The results of a study in the Rulison gas field indicate that the best estimated ultimate recovery wells are located in a wedge of tight sandstones sourced from underlying coal beds and sealed laterally by faults seen on both 3-D seismic and aeromagnetic data.
Figure 2. 3-D magnetic block model with computed field and shaded image of first horizontal derivative amplitude. The peaks of the horizontal derivative amplitude overlie the linear block boundaries (faults).
Figure 3.Shaded-relief image of horizontal derivative amplitude of the 5,000-6,000-foot depth-sliced, reduced-to-pole magnetic intensity. The sun in the northeast illuminates several northwest fault trends. Orange lines are AUTOFAULT picks of faults within Rulison Gas Field.
Figure 4. Another view of the same shaded-relief image of the same horizontal derivative amplitude, this time with the sun in the northwest illuminating weak northeast trends. Again, orange lines are AUTOFAULT picks.
Figure 5. SUNMAG image with block AUTOFAULT lines shows faults identified by 5,000-6,000-foot depth-sliced, filtered reduced-to-pole magnetic field. Color key in upper left corner shows direction of dip for each color. Rectangular window shows location of Figure 6.

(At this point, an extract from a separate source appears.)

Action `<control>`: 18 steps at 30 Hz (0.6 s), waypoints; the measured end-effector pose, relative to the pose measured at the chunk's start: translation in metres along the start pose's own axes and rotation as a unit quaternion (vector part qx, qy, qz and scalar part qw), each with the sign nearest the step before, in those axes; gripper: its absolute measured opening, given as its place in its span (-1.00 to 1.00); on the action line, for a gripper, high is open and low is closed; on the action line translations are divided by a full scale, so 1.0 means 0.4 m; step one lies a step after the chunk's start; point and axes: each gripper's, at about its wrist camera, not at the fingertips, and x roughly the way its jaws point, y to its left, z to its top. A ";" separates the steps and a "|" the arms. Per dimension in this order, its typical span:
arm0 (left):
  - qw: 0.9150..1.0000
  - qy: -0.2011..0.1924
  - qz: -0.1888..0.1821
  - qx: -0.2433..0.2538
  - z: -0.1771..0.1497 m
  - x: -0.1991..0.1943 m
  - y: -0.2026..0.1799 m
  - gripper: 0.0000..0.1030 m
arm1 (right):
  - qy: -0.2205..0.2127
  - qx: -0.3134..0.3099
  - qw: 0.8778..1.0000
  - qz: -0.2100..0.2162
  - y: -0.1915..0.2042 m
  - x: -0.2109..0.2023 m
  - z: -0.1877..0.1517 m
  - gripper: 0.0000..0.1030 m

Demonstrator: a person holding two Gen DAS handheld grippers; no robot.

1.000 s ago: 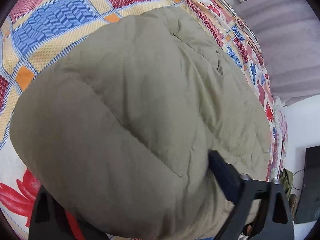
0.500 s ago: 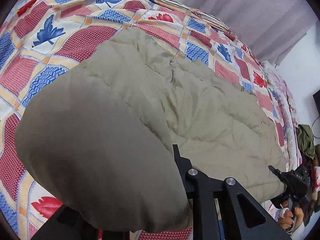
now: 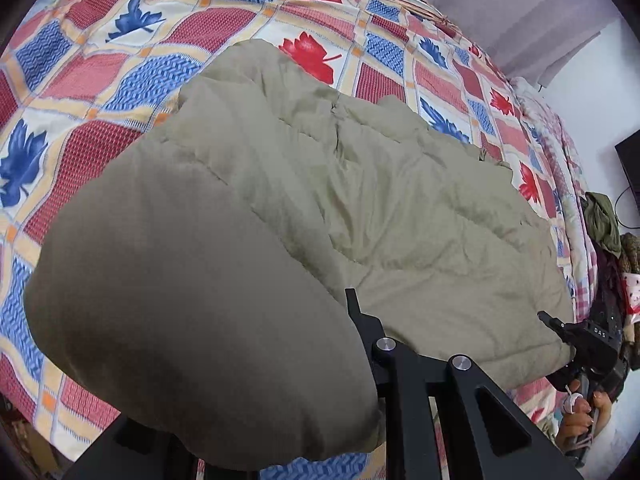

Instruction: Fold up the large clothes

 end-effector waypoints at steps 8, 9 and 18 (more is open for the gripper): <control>0.998 0.048 0.001 -0.033 -0.146 0.007 0.052 -0.57 | 0.020 0.032 0.999 -0.010 -0.083 -0.071 -0.143 -0.46; 0.998 0.050 0.006 -0.033 -0.152 0.012 0.055 -0.54 | 0.021 0.036 0.999 -0.013 -0.091 -0.074 -0.153 -0.46; 0.995 0.075 0.065 -0.029 -0.166 0.001 0.072 0.07 | 0.025 0.046 0.997 -0.058 -0.094 -0.061 -0.154 -0.31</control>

Figure 6. A contoured estimated ultimate recovery from wells in the Rulison Gas Field (GRI, 1997). Interpreted faults from 3-D seismic (red) and from aeromagnetic survey (yellow) produce lateral seals to the tight gas sand compartments within the field. The footprint of the full-fold 3-D seismic survey is outlined in black.

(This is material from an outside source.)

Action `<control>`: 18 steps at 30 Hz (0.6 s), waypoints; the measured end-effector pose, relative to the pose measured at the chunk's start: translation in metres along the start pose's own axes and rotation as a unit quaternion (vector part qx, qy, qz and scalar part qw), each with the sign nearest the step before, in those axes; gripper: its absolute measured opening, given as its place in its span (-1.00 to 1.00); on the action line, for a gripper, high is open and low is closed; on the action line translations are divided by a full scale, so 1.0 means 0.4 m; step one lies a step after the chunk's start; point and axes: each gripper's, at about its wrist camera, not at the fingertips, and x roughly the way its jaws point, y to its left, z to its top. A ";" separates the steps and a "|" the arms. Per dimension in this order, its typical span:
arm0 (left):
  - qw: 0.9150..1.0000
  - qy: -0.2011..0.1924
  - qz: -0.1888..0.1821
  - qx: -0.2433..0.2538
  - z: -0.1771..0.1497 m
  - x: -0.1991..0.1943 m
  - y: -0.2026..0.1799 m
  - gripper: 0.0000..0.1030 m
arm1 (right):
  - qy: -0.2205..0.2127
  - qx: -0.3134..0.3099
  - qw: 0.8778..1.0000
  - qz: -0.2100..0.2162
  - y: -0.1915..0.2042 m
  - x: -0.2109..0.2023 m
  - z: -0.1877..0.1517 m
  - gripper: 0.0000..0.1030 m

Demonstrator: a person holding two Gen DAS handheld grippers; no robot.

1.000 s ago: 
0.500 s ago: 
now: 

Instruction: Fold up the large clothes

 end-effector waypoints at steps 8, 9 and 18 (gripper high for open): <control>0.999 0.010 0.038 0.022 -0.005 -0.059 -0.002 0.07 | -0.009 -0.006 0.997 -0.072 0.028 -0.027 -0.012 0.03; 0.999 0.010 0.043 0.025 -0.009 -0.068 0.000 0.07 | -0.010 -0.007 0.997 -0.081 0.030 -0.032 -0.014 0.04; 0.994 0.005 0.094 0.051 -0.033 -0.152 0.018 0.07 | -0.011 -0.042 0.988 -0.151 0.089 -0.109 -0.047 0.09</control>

Gas production in the Rulison Field, near the town of Rifle (Figure 1), has been studied extensively by GRI (1997). In the study, Landsat imagery, drilling information, a 3-D seismic survey, and a high-resolution aeromagnetic (HRAM) survey complete a picture of a basin-centered, tight gas sand reservoir. Gas production in the field is from a tight sand in the Williams Fork Formation of the Upper Cretaceous Mesaverde Group. Individual wells vary from non-commercial to over 3 Bcf estimated ultimate recovery within a distance of a half mile or less.

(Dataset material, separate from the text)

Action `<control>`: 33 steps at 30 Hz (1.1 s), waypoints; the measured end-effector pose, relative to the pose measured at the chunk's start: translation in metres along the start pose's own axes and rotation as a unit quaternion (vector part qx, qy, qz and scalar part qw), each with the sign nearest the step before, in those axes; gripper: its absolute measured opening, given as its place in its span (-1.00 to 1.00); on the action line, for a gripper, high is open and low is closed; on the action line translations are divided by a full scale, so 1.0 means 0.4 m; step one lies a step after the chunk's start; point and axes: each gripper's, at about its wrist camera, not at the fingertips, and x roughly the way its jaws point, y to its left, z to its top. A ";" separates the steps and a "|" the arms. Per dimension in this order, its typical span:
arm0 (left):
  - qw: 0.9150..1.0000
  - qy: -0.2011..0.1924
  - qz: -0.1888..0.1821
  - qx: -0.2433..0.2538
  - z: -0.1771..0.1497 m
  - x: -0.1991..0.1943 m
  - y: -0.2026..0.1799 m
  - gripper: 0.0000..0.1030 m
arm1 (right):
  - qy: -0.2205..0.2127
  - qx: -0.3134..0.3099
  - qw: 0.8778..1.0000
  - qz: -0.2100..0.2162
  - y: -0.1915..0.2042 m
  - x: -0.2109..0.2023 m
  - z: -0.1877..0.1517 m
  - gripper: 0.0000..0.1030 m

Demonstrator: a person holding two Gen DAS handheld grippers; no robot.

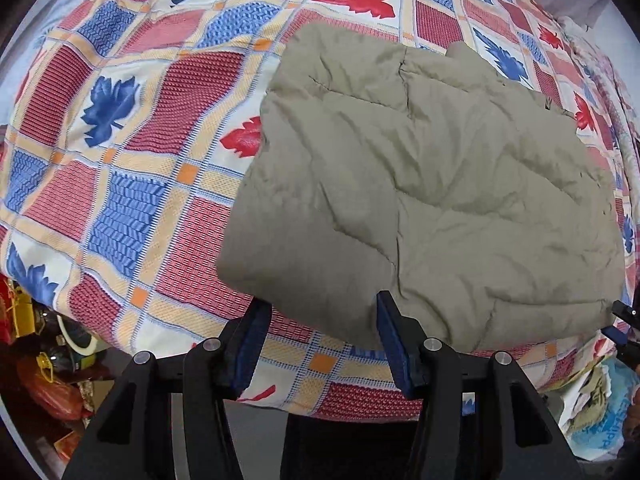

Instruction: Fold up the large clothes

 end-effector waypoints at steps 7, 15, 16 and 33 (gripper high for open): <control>0.999 -0.021 0.023 -0.008 0.030 -0.040 0.059 0.07 | -0.005 -0.040 0.999 -0.001 0.022 -0.062 -0.057 0.09; 0.999 -0.046 0.023 -0.003 0.077 -0.024 0.052 1.00 | -0.008 -0.122 0.993 -0.006 0.157 -0.036 -0.089 0.09; 0.999 -0.040 0.020 0.002 0.082 -0.017 0.051 1.00 | -0.009 -0.134 0.991 -0.009 0.175 -0.031 -0.092 0.09; 0.999 -0.030 -0.006 0.017 0.155 0.078 0.072 1.00 | 0.023 -0.211 0.976 -0.036 0.333 0.109 -0.147 0.26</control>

The more economic wells are on a structural flexure defined by well tops and 3-D seismic data. However, bounding faults to the west, east, and south as defined by seismic and magnetic data produce an important seal to the reservoir. Three-D seismic is relatively effective at locating velocity minima and anisotropic velocity anomalies that correspond to the best wells, but its use is restricted in the Piceance due to limited surface access and cost considerations. Aeromagnetic surveying is unencumbered by surface restrictions, is very fast to acquire, and is inexpensive compared to seismic, leasing and drilling.
Current aeromagnetic technology is a much-improved tool as compared to the ground and airborne magnetic surveys of 10 or more years ago. The GPS satellite navigation allows flight lines to be positioned and located within a few meters of desired location, providing for improved flight line leveling and interpolating onto map grids. HRAM surveys are optimally flown with closer spaced lines -- in this case, a 250m by 1,000m array of lines.
Recently developed processing techniques remove noise due to surface sources such as wells, pipelines, and towns, thus providing a much cleaner signal. Computer filtering, imaging and interpreting tools are important upgrades to the old familiar contouring and hand interpreting techniques.
Intrasedimentary magnetic fault anomalies in the Piceance are pre-amplified on the profiles and interpolated from the 250m-spaced decultured profile data onto a 100m grid. The total magnetic intensity grid is then filtered by a sequence of steps including a reduction-to-pole filter, Wiener pseudo depth matched filter (focusing on the 5,000 to 6,000 foot depth range), and horizontal derivative filter.
Figure 2 illustrates the nature of magnetic lineaments mapped by the first horizontal derivative conversion. The figure displays a synthetic block model, its magnetic field model and a shaded relief image of the first horizontal derivative amplitude. The magnetic anomaly has its steepest gradient (dip) over the bounding faults of the body. Nearly linear intrasedimentary faults or lateral termination of slightly magnetic sands produce correspondingly linear observed magnetic gradients that can be imaged in the same manner.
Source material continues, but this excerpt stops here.